As soon as they launch in September 2023, MAP receives requests from all over America. Based on extensive questionnaires, Maureen writes out prescriptions, after which abortion pills are packed by volunteers during so-called "packing parties’. Those who cannot pay the standard 250 dollar fee can transfer the minimum of five dollars: the rest is reimbursed via donations. MAP soon helps around six hundred Americans access abortion every month, most of them from states with strict abortion bans.


A so-called ‘shield law' in Massachusetts ensures that Maureen and her colleagues cannot be prosecuted from other states and that the applicants are automatically seen as local patients for their treatment. Everything is done entirely according to the rules – for their own safety and that of others, and with the help of pro bono lawyers, they keep abreast of the latest legislation and carefully adhere to it.


Laws that criminalize the provision of abortion assistance in various states mean that Maureen can no longer travel freely. She has not seen her brother in Florida since the first Covid lockdown. As soon as she crosses the state border, she could be arrested. Her brother cannot come to her because of health issues. Maureen does not know if she will see him before he dies, but the help that she can offer with MAP is ultimately worth the personal sacrifices she has to make.


***


For decades, Maureen keeps what she does hidden from her father. He knows she is a doctor, he doesn't know the details. When Maureen tells him she is writing a book, he keeps asking her when he can read it, every time they're on the phone. “Soon," she answers, even after the book has long been published. Only when her father is 95 and the end is near, does Maureen finally gather the courage to be honest.


"Daddy, I brought you my book," Maureen shouts to her by then half-deaf father in 2011, handing him a copy.

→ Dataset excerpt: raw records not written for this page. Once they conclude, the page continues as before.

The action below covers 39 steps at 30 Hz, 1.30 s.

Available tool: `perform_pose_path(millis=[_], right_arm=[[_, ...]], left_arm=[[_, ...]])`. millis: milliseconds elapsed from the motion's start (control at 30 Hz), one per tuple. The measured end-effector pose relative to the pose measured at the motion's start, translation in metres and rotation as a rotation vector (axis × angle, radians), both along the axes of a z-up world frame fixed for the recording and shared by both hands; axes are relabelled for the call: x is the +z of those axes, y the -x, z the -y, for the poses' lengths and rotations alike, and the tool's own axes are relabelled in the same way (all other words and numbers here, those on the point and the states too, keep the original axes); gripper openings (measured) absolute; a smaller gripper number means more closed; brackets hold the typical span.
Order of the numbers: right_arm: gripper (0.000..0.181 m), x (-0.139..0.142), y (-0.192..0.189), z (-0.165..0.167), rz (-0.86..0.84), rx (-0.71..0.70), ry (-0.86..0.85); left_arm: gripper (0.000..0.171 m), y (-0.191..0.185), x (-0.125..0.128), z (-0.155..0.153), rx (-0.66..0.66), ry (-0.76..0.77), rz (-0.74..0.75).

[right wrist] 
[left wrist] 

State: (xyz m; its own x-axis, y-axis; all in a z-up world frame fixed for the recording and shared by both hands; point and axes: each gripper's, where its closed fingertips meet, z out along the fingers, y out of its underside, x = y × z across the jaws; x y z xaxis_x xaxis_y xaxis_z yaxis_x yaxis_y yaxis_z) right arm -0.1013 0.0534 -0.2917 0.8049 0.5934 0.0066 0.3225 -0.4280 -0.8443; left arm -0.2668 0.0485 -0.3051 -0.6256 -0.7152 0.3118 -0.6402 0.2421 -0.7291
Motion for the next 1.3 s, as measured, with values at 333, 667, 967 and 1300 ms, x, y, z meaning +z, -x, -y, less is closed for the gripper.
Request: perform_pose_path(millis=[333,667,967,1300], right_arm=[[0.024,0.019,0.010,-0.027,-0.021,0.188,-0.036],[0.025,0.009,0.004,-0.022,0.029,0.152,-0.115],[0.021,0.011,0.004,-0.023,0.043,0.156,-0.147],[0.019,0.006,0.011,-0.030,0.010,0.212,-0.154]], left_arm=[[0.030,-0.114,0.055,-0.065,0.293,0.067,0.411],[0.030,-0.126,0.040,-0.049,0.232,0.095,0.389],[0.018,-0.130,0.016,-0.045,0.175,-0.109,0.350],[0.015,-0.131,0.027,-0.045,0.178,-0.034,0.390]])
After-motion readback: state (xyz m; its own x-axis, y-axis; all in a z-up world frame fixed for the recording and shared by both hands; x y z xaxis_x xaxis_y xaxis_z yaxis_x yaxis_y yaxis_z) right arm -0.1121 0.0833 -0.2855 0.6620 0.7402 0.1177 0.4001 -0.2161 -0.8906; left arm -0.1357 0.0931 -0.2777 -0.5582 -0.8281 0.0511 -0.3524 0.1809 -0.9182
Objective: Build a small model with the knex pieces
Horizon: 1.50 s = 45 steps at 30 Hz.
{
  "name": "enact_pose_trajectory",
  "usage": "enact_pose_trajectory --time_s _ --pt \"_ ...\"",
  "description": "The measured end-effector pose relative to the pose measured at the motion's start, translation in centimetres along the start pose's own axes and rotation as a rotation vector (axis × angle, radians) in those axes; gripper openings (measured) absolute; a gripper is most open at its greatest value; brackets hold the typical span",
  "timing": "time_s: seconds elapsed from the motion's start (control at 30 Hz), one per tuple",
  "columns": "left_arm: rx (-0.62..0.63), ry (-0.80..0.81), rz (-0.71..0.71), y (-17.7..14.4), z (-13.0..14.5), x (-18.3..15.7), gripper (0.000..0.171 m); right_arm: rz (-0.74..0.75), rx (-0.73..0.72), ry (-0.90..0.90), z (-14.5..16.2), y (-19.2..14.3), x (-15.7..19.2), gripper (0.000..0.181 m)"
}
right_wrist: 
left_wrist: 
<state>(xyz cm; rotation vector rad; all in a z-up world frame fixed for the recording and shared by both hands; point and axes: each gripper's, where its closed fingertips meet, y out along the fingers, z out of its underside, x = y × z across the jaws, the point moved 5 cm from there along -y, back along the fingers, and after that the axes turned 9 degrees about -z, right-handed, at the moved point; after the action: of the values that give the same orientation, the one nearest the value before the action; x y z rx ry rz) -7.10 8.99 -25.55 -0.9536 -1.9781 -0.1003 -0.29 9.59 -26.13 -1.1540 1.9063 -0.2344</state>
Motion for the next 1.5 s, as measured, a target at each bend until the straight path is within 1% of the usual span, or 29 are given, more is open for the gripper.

With squinting eyes, he carefully brings the cover up to the tip of his nose. "Is it about abortion?!" he exclaims. Maureen nods, takes a deep breath, and asks her father if he knows that every eight minutes, somewhere in the world, a woman dies from an unsafe abortion. "I have dedicated my career and life to preventing that," she says.


Her father looks at the book again. The moment can't have lasted longer than a minute, but to Maureen it feels like an hour. Then, Alexander Paul looks down at his eldest daughter. "You know what I think?" he says, holding the book up high above his head. "I think the pope should read this!"